_The problem_
Emit the line that holds "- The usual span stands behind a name" and all lines following it through the end of the data, verbatim, and nothing else.

[Source material Boundary: Start]

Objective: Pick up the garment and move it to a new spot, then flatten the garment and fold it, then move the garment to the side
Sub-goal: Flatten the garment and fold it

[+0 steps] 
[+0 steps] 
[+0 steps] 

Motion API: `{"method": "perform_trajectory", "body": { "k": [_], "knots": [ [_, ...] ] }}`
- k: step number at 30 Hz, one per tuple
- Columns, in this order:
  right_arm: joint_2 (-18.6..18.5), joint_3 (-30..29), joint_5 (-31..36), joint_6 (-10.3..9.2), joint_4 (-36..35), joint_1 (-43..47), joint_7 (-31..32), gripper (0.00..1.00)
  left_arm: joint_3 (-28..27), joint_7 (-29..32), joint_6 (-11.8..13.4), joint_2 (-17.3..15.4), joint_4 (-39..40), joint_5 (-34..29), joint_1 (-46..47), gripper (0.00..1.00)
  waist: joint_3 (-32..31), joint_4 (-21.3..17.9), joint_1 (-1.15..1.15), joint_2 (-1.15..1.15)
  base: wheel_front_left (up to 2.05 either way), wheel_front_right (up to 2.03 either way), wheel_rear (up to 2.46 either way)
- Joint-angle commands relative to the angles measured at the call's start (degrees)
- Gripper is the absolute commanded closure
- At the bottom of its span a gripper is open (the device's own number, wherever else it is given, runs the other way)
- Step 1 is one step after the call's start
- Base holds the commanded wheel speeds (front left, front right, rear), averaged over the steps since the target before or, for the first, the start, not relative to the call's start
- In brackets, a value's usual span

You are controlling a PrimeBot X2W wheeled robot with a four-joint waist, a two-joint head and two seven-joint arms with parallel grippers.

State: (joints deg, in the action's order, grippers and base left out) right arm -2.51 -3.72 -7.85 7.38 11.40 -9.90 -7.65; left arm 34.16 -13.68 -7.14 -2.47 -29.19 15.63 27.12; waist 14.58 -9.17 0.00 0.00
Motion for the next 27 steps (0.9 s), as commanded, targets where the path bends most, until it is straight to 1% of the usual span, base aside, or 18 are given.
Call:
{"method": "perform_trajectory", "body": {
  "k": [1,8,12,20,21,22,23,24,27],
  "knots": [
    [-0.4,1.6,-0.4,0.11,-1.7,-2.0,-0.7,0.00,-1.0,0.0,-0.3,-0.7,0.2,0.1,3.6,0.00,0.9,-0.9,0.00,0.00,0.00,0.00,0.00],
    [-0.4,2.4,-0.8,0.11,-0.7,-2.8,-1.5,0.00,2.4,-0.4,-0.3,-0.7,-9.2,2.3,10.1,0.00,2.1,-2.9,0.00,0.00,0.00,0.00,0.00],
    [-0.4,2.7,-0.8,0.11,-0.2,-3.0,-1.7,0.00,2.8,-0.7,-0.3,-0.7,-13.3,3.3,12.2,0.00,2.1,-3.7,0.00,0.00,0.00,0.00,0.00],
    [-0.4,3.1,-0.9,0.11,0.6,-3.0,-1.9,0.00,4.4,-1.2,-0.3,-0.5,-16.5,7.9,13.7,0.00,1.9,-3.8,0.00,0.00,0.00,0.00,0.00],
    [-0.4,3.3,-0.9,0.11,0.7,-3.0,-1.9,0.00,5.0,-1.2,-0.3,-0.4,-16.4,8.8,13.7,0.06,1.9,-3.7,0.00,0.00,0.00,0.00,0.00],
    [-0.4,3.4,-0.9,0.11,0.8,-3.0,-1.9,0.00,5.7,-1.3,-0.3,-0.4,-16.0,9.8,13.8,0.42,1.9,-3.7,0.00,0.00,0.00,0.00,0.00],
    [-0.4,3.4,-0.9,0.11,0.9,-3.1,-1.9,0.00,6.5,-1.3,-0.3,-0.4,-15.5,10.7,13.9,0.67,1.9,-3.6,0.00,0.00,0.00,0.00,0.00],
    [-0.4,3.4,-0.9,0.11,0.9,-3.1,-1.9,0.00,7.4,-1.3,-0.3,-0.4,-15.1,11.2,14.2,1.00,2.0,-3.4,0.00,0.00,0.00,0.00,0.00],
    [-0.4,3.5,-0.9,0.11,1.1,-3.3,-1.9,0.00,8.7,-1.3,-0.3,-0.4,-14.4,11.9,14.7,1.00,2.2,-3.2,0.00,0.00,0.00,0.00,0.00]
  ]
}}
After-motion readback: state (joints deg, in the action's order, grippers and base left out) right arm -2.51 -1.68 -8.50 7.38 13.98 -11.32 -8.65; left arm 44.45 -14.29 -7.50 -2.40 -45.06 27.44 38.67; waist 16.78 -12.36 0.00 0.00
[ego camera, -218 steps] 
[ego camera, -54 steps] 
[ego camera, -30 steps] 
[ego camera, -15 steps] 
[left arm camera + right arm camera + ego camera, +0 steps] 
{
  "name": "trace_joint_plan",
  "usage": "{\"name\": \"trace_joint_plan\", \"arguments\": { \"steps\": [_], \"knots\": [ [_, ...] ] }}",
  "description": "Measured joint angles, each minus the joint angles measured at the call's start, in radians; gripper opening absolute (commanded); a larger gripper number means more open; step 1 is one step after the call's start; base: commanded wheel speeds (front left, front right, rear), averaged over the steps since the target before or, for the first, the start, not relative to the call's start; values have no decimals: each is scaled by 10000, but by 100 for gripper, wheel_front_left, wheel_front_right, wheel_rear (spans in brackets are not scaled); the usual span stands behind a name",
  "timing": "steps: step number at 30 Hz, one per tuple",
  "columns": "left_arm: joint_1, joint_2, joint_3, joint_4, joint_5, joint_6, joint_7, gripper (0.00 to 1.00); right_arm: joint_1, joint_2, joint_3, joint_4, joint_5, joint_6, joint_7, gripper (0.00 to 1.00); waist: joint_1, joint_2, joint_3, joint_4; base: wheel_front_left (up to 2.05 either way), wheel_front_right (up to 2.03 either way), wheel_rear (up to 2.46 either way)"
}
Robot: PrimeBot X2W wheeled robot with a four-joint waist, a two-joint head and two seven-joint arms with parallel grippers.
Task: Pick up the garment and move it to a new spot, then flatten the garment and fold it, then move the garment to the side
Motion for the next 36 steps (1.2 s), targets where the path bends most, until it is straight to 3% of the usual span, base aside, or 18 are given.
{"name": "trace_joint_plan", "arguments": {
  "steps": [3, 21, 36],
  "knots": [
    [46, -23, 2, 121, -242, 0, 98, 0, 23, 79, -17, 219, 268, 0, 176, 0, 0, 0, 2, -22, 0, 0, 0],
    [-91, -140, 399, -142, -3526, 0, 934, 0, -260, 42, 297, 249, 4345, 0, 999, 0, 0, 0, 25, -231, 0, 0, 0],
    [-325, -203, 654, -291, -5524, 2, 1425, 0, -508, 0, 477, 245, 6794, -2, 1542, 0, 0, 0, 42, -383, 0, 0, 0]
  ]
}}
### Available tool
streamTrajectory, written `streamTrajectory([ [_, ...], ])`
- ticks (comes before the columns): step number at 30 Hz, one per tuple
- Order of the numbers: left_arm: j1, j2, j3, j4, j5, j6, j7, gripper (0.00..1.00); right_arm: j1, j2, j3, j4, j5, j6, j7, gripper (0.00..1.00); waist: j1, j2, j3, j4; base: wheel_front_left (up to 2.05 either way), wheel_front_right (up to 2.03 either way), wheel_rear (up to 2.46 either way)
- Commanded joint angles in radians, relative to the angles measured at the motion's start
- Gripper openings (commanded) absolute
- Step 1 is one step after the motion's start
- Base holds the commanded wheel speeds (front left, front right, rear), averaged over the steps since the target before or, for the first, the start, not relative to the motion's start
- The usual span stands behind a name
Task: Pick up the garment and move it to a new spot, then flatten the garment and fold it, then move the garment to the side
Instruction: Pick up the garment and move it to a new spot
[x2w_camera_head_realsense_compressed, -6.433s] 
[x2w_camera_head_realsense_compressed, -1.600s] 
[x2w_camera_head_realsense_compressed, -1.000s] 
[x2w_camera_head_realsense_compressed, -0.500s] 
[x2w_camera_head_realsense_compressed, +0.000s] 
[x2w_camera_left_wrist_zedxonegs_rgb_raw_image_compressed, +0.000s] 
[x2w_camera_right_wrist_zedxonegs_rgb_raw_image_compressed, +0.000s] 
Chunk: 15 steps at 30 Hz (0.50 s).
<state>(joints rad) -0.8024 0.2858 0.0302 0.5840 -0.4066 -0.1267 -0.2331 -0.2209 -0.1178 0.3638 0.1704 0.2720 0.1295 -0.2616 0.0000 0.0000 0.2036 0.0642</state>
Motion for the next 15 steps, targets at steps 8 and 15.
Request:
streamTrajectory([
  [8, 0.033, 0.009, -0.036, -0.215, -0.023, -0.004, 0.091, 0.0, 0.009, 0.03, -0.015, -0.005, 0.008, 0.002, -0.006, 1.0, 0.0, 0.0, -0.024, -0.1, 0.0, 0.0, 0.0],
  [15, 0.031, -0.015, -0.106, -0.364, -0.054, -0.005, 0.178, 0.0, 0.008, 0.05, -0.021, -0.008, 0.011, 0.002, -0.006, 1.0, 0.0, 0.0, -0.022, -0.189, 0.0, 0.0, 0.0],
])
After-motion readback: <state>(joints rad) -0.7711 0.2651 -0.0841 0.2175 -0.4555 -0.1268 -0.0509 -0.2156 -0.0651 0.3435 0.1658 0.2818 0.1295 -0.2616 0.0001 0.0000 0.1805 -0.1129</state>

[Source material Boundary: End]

_Response to the exercise_
- The usual span stands behind a name
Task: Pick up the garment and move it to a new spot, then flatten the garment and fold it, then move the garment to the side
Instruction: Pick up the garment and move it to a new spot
[x2w_camera_head_realsense_compressed, -6.433s] 
[x2w_camera_head_realsense_compressed, -1.600s] 
[x2w_camera_head_realsense_compressed, -1.000s] 
[x2w_camera_head_realsense_compressed, -0.500s] 
[x2w_camera_head_realsense_compressed, +0.000s] 
[x2w_camera_left_wrist_zedxonegs_rgb_raw_image_compressed, +0.000s] 
[x2w_camera_right_wrist_zedxonegs_rgb_raw_image_compressed, +0.000s] 
Chunk: 15 steps at 30 Hz (0.50 s).
<state>(joints rad) -0.8024 0.2858 0.0302 0.5840 -0.4066 -0.1267 -0.2331 -0.2209 -0.1178 0.3638 0.1704 0.2720 0.1295 -0.2616 0.0000 0.0000 0.2036 0.0642</state>
Motion for the next 15 steps, targets at steps 8 and 15.
Request:
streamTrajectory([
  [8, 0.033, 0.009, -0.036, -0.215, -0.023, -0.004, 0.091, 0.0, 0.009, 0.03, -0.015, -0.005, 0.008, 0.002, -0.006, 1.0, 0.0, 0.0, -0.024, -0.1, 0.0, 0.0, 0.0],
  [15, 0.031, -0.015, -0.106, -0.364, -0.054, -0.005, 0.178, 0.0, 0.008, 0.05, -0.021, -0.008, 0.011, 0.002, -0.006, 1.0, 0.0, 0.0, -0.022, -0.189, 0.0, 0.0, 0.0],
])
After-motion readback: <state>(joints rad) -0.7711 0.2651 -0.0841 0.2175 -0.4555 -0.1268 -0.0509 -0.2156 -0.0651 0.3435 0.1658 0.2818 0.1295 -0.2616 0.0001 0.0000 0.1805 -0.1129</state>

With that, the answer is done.